This is a light weight tool to connect multiple compute clusters with disjoint storage and job management system. It is designed to make full use of Digital Research Alliance of Canada.
Main goal:
A researcher should be able to launch jobs, monitor jobs from any cluster or a laptop. One job can have multiple acceptable hardware configurations e.g. either L40S in cluster1 or A6000 in cluster2. Different job can have different environment requirement (conda envs, env vars).
Design a set of bash and python utility scripts to help running experiments across multiple compute clusters.

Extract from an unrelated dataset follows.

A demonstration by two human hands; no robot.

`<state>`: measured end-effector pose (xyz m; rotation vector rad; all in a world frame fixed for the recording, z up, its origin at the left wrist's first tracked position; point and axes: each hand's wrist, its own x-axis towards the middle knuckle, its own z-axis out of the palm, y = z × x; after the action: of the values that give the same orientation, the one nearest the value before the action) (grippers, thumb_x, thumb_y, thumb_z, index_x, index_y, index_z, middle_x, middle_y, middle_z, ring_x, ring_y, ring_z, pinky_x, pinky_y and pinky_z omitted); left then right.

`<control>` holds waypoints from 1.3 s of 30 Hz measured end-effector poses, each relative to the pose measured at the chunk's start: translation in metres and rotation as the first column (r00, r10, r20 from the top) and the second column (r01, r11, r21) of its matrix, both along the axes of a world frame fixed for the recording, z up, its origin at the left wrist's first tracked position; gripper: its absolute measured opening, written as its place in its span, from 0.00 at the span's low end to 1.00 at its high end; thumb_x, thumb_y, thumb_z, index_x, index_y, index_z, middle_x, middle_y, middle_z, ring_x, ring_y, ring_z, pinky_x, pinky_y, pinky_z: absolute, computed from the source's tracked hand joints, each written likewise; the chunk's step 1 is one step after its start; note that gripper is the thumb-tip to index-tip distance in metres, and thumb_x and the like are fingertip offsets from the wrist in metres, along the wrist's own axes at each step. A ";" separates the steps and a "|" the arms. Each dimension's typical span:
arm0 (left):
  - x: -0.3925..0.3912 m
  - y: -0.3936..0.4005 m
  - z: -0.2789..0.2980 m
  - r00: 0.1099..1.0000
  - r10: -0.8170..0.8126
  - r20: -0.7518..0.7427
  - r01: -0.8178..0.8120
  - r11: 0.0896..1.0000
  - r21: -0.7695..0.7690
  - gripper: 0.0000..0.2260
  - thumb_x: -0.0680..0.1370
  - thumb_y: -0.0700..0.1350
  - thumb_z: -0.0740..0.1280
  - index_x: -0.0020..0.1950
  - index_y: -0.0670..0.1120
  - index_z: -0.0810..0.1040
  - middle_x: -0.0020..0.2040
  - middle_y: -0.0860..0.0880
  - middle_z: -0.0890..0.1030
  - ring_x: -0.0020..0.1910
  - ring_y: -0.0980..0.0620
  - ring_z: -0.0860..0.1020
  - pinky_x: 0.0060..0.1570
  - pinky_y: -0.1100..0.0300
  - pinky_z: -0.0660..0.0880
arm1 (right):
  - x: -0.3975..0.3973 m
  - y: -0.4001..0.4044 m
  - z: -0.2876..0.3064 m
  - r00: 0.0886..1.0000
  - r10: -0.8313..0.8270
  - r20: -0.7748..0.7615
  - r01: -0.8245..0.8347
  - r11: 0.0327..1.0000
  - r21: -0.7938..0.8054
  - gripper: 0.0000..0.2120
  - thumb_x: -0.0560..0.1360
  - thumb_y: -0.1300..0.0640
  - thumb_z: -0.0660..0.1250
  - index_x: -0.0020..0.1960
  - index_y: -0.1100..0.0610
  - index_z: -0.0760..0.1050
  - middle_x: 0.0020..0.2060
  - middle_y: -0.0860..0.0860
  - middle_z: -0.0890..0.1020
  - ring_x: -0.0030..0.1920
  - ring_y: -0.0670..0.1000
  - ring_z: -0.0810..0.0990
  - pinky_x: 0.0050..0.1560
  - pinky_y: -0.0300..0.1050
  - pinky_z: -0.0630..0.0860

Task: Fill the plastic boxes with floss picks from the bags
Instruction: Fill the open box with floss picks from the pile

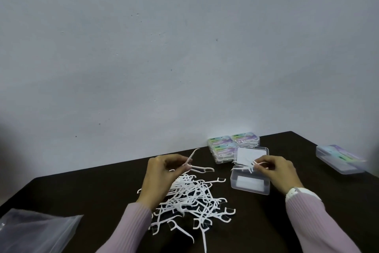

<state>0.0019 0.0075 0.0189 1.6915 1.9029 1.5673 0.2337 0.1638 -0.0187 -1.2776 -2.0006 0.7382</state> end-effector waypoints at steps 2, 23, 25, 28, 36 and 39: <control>0.008 0.013 -0.001 0.996 -0.020 0.084 0.018 1.000 0.020 0.06 0.70 0.39 0.74 0.45 0.48 0.85 0.39 0.54 0.85 0.42 0.56 0.83 0.46 0.65 0.78 | 0.001 0.002 0.000 0.999 0.014 0.037 -0.014 1.000 -0.013 0.07 0.72 0.53 0.70 0.41 0.42 0.75 0.39 0.42 0.79 0.49 0.48 0.77 0.62 0.57 0.70; 0.070 0.112 -0.042 0.953 -0.164 0.254 0.201 0.971 -0.128 0.08 0.72 0.35 0.72 0.49 0.46 0.84 0.44 0.52 0.85 0.45 0.58 0.82 0.46 0.66 0.78 | 0.016 0.012 0.004 0.990 0.061 0.125 -0.063 0.998 0.013 0.12 0.69 0.62 0.72 0.40 0.46 0.75 0.39 0.43 0.78 0.40 0.42 0.77 0.45 0.33 0.75; 0.069 0.113 -0.044 0.956 -0.162 0.244 0.197 0.972 -0.130 0.10 0.72 0.34 0.71 0.50 0.45 0.84 0.44 0.52 0.84 0.45 0.58 0.82 0.46 0.67 0.77 | 0.019 0.014 0.003 0.995 0.048 0.086 -0.049 0.999 0.012 0.09 0.70 0.65 0.71 0.41 0.52 0.78 0.39 0.47 0.78 0.37 0.42 0.76 0.35 0.28 0.72; 0.069 0.113 -0.049 0.965 -0.172 0.197 0.202 0.969 -0.142 0.13 0.72 0.32 0.70 0.52 0.46 0.82 0.45 0.53 0.83 0.44 0.62 0.81 0.47 0.69 0.76 | 0.020 0.016 0.002 0.998 0.043 0.037 -0.043 0.999 0.000 0.07 0.70 0.66 0.71 0.40 0.54 0.79 0.37 0.48 0.79 0.37 0.44 0.77 0.34 0.28 0.72; 0.073 0.113 -0.052 0.969 -0.194 0.152 0.211 0.971 -0.109 0.10 0.74 0.33 0.69 0.51 0.45 0.82 0.45 0.51 0.84 0.46 0.59 0.81 0.47 0.67 0.77 | 0.012 0.012 0.004 0.975 -0.036 -0.218 0.045 0.998 0.037 0.08 0.68 0.67 0.72 0.41 0.56 0.79 0.37 0.50 0.80 0.39 0.45 0.79 0.34 0.28 0.71; 0.074 0.112 -0.054 0.973 -0.191 0.127 0.205 0.973 -0.109 0.10 0.74 0.33 0.68 0.51 0.45 0.82 0.45 0.51 0.83 0.46 0.60 0.81 0.46 0.69 0.76 | 0.009 0.010 0.002 0.960 -0.044 -0.277 0.050 0.999 0.016 0.07 0.68 0.67 0.72 0.41 0.56 0.79 0.37 0.50 0.81 0.39 0.45 0.80 0.34 0.28 0.72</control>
<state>0.0755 0.1199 -0.0354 1.6447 1.6791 1.4127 0.2422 0.1742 -0.0163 -1.1352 -1.7427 0.8202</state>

Cluster standardization: create links to standardize path. create customizable presets to standardize gpu types, partition, qos and account.
Job management: squeue, sinfo, scancel, sbatch, but across cluster. (To use interactive session, log on to specific cluster is still necessary)
File management: broadcast project code, cross cluster cp, gather experiment logs or artifacts.
Monitor cluster status: Track number of waiting jobs in the queue, top priority, personal and group storage quota.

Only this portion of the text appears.